IGポート業績上方修正 未払い劇場アニメ制作費一部回収

 大手アニメ製作会社のIGポートは、平成23年5月期第2四半期決算、通期決算の業績予想の上方修正を発表した。上方修正は前期特別損失に計上した貸倒引当金の一部が回収出来たためである。貸倒引当金戻入額として9000万円を特別利益に計上する。
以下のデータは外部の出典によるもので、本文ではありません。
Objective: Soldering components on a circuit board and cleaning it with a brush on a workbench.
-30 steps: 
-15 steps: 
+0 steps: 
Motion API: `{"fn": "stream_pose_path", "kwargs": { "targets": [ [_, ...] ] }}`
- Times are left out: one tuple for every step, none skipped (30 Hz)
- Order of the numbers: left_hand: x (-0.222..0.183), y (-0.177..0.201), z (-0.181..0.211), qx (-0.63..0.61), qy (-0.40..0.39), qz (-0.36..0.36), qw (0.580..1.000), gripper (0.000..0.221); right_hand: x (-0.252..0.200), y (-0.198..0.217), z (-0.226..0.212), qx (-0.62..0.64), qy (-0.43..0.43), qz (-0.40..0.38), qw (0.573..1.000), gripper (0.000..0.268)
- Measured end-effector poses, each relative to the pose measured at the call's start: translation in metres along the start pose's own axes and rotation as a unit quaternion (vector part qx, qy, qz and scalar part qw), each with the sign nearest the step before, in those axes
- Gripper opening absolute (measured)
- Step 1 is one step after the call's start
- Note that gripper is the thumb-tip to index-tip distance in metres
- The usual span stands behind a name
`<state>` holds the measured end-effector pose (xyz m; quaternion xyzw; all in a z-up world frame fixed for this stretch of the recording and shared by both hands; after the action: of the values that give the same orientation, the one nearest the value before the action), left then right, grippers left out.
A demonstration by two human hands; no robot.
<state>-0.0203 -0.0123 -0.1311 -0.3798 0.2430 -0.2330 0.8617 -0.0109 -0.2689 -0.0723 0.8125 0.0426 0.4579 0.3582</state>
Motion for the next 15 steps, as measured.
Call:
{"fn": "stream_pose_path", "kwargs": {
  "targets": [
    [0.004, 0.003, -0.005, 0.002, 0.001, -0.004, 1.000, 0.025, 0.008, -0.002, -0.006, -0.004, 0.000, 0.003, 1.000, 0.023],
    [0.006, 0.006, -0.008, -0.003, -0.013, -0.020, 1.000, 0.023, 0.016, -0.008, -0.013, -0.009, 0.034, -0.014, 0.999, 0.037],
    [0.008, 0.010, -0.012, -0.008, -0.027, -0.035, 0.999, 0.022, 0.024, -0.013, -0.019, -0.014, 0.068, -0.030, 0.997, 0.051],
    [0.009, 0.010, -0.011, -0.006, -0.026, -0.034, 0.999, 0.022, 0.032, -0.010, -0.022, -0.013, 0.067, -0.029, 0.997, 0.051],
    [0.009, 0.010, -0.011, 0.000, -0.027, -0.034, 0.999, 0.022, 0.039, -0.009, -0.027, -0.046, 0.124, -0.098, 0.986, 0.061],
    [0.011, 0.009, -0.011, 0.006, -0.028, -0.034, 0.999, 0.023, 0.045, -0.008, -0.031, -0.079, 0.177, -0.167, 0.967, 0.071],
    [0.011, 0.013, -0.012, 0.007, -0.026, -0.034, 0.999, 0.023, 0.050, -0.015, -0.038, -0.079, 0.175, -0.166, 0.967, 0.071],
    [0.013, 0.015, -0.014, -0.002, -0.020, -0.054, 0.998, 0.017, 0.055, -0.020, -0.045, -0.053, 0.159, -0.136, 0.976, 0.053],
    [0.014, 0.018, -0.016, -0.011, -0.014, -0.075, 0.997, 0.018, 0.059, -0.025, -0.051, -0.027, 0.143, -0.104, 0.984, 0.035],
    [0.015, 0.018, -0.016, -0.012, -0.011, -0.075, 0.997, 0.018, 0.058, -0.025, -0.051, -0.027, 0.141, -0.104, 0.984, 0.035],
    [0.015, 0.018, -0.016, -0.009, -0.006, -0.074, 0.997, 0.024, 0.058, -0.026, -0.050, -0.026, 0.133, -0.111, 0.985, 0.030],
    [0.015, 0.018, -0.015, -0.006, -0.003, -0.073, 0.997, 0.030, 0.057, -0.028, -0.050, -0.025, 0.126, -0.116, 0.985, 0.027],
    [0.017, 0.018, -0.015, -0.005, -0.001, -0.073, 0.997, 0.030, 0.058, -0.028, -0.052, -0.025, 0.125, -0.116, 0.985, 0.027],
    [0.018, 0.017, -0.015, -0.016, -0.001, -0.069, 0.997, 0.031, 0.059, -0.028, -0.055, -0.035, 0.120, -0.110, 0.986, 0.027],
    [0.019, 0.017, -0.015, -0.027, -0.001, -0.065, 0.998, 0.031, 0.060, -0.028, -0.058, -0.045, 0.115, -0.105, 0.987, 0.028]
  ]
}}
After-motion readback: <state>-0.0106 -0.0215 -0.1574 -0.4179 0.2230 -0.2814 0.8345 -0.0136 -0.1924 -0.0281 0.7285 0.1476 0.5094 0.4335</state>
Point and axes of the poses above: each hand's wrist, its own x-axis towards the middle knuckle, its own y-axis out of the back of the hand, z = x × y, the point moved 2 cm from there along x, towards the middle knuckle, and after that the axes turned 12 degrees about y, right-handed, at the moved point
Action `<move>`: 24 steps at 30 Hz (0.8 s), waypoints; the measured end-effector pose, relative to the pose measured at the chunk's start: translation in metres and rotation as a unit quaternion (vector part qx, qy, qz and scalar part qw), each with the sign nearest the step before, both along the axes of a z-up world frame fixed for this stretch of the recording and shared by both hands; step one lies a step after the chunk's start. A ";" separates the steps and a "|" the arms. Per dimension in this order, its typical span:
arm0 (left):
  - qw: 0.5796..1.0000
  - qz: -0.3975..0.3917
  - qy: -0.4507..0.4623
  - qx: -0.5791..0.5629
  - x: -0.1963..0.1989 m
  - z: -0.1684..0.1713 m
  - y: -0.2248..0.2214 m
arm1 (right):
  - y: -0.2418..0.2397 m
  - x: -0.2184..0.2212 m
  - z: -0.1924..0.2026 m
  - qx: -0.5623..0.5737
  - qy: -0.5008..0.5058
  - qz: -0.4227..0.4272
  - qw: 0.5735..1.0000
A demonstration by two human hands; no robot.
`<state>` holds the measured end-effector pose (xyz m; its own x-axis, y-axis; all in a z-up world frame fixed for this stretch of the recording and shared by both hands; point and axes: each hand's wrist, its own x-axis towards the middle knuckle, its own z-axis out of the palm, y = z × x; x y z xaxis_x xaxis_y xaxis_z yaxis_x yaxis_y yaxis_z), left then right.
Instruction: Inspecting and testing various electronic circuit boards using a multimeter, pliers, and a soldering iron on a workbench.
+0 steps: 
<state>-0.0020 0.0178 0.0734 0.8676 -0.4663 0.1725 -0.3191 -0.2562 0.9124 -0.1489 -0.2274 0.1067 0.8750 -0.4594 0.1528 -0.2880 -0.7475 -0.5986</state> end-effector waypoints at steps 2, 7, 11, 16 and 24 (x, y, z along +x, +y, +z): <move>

 この結果、IGポートの第2四半期の業績予想は四半期純損失1億4100万円を5100万円の純損失に変更し、通期の当期純利益を500万円から9500万円に引き上げる。売上高、営業利益、経常利益は、これまでどおり据え置く。

 今回、一部入金がされた売掛債権は、IGポートの子会社であるアニメ製作会社ジーベックで前期に発生していた。劇場映画の製作元請企業からアニメ制作の受注をしたが、途中から制作資金の支払いが止まっていた。IGポートは引き続き回収に努めるとしながらも、未払いの可能性も考慮して、その全額1億4600万円を前期の貸倒引当金として特別損失に計上していた。
 今回、回収したのはこの1億4600万円のうち9000万円にあたる。一度、損失計上している金額の戻しだけに、同社の経営にとってはポジティブ要因だ。一方、未回収となっている残りの5600万円については、触れられていない。